Поселок. Тринадцать лет пути. Великий дух и беглецы. Белое платье Золушки (сборник). Кир Булычев
нее человеком. А Олег отца совершенно не помнил, хотя старался вспомнить.
Он поднялся и пошел на кухню. На кухне был Старый. Он разжигал плиту.
– Я помогу, – предложил Олег. – Воду вскипятить?
– Да, – отозвался Старый, – спасибо. А то у меня урок. Ты ко мне приди потом.
Марьяна набрала полный мешок грибов. Ей повезло. Правда, пришлось идти далеко, к ущелью. С Олегом она бы никогда не решилась пойти так далеко, а с Диком чувствовала себя спокойно, потому что Дик себя чувствовал спокойно. Везде. Даже в лесу. Хотя больше любил степь. Он был охотник, как будто родился охотником, но на самом деле он родился раньше, чем построили поселок.

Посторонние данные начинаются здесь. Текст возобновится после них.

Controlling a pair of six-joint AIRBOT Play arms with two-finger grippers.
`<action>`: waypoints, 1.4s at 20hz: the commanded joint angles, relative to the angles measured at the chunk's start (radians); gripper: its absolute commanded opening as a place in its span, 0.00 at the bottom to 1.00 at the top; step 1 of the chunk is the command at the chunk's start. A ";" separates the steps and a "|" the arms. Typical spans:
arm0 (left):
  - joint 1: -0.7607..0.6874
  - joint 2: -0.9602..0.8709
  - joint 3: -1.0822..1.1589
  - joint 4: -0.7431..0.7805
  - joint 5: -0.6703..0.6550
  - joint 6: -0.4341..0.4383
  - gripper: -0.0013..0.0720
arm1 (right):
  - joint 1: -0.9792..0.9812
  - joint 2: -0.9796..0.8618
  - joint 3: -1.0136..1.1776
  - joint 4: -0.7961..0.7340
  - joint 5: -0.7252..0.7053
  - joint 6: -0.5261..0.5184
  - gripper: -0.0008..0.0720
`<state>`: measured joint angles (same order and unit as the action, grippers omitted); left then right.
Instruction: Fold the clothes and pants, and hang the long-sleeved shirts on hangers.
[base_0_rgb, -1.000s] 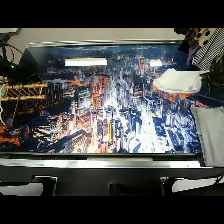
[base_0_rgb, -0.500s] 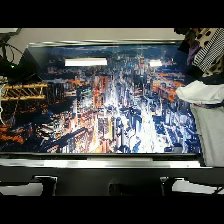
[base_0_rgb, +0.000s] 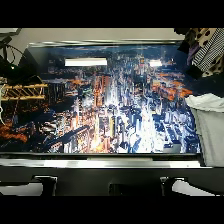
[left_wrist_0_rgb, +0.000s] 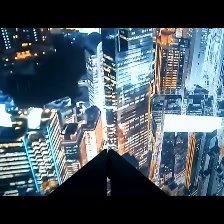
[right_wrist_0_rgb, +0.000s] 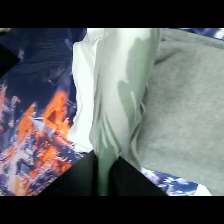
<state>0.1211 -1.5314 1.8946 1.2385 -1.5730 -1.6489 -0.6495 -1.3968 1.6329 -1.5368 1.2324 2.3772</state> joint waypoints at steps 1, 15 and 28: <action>0.000 0.000 0.000 0.000 -0.009 0.003 0.04 | -0.001 0.040 0.001 -0.102 0.090 0.017 0.06; 0.000 0.000 0.000 0.000 -0.010 0.026 0.04 | -0.003 0.077 -0.342 -0.476 0.217 -0.122 0.06; 0.000 0.000 0.000 0.000 -0.010 0.026 0.04 | -0.003 0.079 -0.482 -0.573 0.238 -0.167 0.06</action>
<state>0.1211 -1.5314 1.8946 1.2385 -1.5829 -1.6230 -0.6514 -1.3186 1.1816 -2.1006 1.4719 2.2135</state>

– А ты в лесу как дома, – сказал Дик.
Он произнес это громко. Дик шел впереди и чуть сбоку. Куртка мехом наружу сидела на нем, как собственная кожа. Он сам сшил себе куртку. Мало кто из женщин в поселке смог бы так сшить.
Лес был редкий, корявый, деревья вырастали здесь чуть выше человеческого роста и начинали клонить вершины в стороны, словно боялись высунуться из массы соседей. И правильно. Зимние ветры быстро отломают верхушку. С иголок капало. Дождь был холодным, у Марьяны замерзла рука, в которой она несла мешок с грибами. Она переложила мешок в другую руку. Грибы зашевелились в мешке, заскрипели. Болела ладонь. Она занозила ее, когда откапывала грибы. Дик вытащил занозу, чтобы не было заражения. Неизвестно, что за иголка. Марьяна глотнула горького противоядия из бутылочки, что всегда висела на шее.
У белых толстых скользких корней сосны Марьяна заметила фиолетовое пятнышко.
– Погоди, Дик, – сказала она, – там цветок, которого я еще не видела.
– Может, обойдешься без цветов? – спросил Дик. – Домой пора. Мне что-то здесь не нравится. – У Дика был особенный нюх на неприятности.
– Одну секунду, – ответила Марьяна и подбежала к стволу.
Ноздреватая мягкая голубоватая кора сосны чуть пульсировала, накачивая воду, и корни вздрагивали, вытягивали пальцы, чтобы не упустить ни одной капли дождя.
Это был цветок. Обыкновенный цветок, фиалка. Только куда гуще цветом и крупнее тех, что росли у поселка. И шипы длиннее. Марьяна резко выдернула фиалку из земли, чтобы цветок не успел зацепиться корнем за сосну, и через секунду фиалка уже была в мешке с грибами, которые зашебуршились и заскрипели так, что Марьяна даже засмеялась. И потому не сразу услышала крик Дика:
– Ложись!
Она сообразила, прыгнула вперед, упала, вжалась в теплые пульсирующие корни сосны. Но чуть опоздала. Лицо горело, как будто по нему хлестнули кипятком.
– Глаза! – кричал Дик. – Глаза целы?
Он дернул Марьяну за плечи, оторвал от корней ее судорожно сжатые болью пальцы, посадил.
– Не открывай глаз, – приказал он и быстро принялся вытаскивать из лица маленькие тонкие иголки. И приговаривал сердито: – Дура, тебя в лес пускать нельзя. Слушать надо. Больно, да?
Неожиданно он навалился на Марьяну и прижал к корням.